_TASK STATEMENT_
Using the records below, quote only the span that opens with the line containing "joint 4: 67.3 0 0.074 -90" and closes with the line containing "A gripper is", exactly and inclusively.

_DATA SHOWN_
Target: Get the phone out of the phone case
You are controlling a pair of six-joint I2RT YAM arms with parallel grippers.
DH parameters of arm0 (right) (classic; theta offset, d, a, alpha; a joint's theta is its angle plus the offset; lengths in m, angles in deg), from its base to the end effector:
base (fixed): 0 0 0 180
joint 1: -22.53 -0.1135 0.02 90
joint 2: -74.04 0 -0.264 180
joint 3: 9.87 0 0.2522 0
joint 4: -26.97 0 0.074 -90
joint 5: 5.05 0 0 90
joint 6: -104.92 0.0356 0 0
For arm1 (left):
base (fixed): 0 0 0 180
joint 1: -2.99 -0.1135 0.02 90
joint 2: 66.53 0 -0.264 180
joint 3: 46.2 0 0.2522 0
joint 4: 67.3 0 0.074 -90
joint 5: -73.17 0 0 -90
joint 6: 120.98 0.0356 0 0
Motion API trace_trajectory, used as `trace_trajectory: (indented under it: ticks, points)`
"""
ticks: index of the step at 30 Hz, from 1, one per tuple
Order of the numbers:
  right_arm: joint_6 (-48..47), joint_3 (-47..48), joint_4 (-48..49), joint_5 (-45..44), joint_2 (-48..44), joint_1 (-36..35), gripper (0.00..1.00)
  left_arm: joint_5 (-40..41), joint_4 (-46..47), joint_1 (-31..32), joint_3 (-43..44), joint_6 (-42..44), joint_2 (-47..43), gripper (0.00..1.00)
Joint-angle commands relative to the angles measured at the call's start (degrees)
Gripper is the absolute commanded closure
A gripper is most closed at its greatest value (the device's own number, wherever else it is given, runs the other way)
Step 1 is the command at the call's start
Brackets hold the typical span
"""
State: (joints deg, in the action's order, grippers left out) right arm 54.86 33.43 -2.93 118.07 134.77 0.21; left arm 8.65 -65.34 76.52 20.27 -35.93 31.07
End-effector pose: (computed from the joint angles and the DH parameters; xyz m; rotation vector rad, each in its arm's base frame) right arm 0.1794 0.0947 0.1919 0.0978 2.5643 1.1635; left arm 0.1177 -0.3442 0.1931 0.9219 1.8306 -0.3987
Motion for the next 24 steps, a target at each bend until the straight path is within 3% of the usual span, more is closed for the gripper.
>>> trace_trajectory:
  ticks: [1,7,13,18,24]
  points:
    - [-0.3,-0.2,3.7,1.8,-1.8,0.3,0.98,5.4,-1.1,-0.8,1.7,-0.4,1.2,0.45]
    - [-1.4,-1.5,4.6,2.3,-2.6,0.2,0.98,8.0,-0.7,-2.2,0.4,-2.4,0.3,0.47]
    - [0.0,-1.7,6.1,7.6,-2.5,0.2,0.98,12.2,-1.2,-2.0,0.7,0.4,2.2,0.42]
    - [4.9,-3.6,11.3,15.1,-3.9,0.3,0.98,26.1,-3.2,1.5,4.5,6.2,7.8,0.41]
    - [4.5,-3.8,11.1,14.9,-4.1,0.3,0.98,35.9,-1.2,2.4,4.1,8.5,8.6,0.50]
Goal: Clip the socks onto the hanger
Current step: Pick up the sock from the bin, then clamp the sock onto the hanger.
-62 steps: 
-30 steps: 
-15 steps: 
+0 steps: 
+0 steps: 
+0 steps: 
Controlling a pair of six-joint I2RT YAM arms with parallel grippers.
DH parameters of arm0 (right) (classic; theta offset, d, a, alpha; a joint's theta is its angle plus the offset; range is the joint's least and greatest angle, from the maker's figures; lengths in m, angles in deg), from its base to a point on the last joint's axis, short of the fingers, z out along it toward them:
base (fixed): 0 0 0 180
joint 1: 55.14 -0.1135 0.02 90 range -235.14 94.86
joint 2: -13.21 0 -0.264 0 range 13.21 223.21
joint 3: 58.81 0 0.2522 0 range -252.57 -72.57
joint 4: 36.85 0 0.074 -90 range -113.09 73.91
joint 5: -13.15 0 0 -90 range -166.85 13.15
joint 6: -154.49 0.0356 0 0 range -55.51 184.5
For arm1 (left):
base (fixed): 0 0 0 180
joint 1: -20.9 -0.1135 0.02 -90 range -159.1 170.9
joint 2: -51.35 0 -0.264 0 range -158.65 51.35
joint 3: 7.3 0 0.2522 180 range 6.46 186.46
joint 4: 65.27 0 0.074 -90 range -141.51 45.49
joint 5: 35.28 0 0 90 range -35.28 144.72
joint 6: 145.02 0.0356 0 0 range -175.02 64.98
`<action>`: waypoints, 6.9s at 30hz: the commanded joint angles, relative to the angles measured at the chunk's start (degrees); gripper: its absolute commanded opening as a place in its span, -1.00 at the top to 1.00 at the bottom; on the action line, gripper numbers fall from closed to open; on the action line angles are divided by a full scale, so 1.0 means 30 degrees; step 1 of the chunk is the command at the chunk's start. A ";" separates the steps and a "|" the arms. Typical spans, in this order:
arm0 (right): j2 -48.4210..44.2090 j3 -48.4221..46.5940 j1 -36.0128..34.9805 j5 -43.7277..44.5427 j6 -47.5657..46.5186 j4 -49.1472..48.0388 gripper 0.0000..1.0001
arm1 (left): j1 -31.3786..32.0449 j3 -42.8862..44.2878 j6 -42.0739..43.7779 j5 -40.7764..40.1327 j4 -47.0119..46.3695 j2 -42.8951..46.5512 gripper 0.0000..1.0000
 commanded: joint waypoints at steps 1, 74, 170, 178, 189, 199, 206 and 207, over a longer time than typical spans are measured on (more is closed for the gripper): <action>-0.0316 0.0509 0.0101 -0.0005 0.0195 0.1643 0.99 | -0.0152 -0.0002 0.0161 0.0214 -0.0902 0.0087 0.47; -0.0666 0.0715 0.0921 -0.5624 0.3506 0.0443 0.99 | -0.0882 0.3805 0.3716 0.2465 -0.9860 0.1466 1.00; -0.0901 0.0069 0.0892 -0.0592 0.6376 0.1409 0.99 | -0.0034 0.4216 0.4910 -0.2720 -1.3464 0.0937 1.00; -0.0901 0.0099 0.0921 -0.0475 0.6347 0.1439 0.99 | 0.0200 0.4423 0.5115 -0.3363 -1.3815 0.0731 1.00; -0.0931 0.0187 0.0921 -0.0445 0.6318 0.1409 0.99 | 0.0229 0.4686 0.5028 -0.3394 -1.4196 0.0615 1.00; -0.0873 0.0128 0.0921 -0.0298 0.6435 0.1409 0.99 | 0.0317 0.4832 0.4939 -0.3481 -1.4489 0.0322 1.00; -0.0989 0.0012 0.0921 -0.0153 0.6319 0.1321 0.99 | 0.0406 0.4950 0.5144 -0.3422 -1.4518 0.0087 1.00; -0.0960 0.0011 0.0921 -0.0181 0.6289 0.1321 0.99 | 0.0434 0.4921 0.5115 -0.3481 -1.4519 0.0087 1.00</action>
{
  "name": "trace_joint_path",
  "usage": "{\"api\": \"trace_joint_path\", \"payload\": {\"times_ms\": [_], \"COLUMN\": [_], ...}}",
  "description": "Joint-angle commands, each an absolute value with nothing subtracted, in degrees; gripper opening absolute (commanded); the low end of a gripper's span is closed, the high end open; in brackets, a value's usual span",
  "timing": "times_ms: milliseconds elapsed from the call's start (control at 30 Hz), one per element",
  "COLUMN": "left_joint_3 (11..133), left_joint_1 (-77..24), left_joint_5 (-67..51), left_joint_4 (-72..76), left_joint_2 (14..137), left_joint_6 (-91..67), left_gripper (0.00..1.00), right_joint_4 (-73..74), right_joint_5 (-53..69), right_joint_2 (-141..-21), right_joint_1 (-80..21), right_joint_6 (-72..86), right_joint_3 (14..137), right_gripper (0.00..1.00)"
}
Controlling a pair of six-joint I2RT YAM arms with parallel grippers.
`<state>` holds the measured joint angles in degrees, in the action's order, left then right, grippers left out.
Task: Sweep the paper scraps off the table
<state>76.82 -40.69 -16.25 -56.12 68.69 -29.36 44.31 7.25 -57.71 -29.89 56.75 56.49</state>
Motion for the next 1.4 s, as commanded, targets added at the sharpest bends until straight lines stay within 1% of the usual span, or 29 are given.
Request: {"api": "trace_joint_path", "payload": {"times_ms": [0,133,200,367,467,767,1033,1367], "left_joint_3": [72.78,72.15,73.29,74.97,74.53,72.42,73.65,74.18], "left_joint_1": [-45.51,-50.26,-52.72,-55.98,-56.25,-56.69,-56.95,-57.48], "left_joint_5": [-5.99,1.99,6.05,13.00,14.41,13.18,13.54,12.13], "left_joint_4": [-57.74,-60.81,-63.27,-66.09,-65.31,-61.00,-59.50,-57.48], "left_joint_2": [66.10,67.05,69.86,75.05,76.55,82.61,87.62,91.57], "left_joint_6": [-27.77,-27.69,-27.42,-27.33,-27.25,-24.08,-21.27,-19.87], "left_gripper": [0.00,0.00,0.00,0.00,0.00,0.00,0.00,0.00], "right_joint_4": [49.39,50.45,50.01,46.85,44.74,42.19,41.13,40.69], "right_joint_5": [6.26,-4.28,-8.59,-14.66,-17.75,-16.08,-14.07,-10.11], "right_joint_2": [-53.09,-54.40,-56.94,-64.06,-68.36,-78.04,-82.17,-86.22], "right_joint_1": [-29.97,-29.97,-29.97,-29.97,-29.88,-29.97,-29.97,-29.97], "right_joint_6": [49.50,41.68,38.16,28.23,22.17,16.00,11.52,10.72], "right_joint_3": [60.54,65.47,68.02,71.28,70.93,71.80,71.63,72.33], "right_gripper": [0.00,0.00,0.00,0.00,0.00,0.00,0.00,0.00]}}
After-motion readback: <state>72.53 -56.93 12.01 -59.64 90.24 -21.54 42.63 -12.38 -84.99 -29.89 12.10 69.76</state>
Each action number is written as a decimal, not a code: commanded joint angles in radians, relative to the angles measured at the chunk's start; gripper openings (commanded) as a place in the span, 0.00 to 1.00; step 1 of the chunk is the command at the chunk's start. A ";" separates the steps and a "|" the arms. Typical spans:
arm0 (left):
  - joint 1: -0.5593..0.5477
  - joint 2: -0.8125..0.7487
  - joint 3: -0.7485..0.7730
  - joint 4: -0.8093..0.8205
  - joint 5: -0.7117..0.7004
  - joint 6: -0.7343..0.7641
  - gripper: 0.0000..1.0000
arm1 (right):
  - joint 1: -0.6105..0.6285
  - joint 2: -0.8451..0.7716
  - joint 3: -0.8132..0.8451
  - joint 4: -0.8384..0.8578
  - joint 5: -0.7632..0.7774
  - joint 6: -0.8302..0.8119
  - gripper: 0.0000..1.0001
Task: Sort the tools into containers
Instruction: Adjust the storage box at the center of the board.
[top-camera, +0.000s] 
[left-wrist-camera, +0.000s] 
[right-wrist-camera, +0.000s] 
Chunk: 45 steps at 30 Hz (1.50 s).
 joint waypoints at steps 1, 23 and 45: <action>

_SOLVED EXERCISE_
joint 4: 67.3 0 0.074 -90
joint 5: -73.17 0 0 -90
joint 6: 120.98 0.0356 0 0
Motion API trace_trajectory, used as `trace_trajectory: (indented under it: ticks, points)`
"""
ticks: index of the step at 30 Hz, from 1, one per tuple
Order of the numbers:
  right_arm: joint_6 (-48..47), joint_3 (-47..48), joint_4 (-48..49), joint_5 (-45..44), joint_2 (-48..44), joint_1 (-36..35), gripper (0.00..1.00)
  left_arm: joint_5 (-40..41), joint_4 (-46..47), joint_1 (-31..32), joint_3 (-43..44), joint_6 (-42..44), joint_2 (-47..43), gripper (0.00..1.00)
Joint-angle commands relative to the angles measured at the call's start (degrees)
Gripper is the absolute commanded closure
A gripper is most closed at its greatest value (the device's own number, wherever else it is given, runs the other way)

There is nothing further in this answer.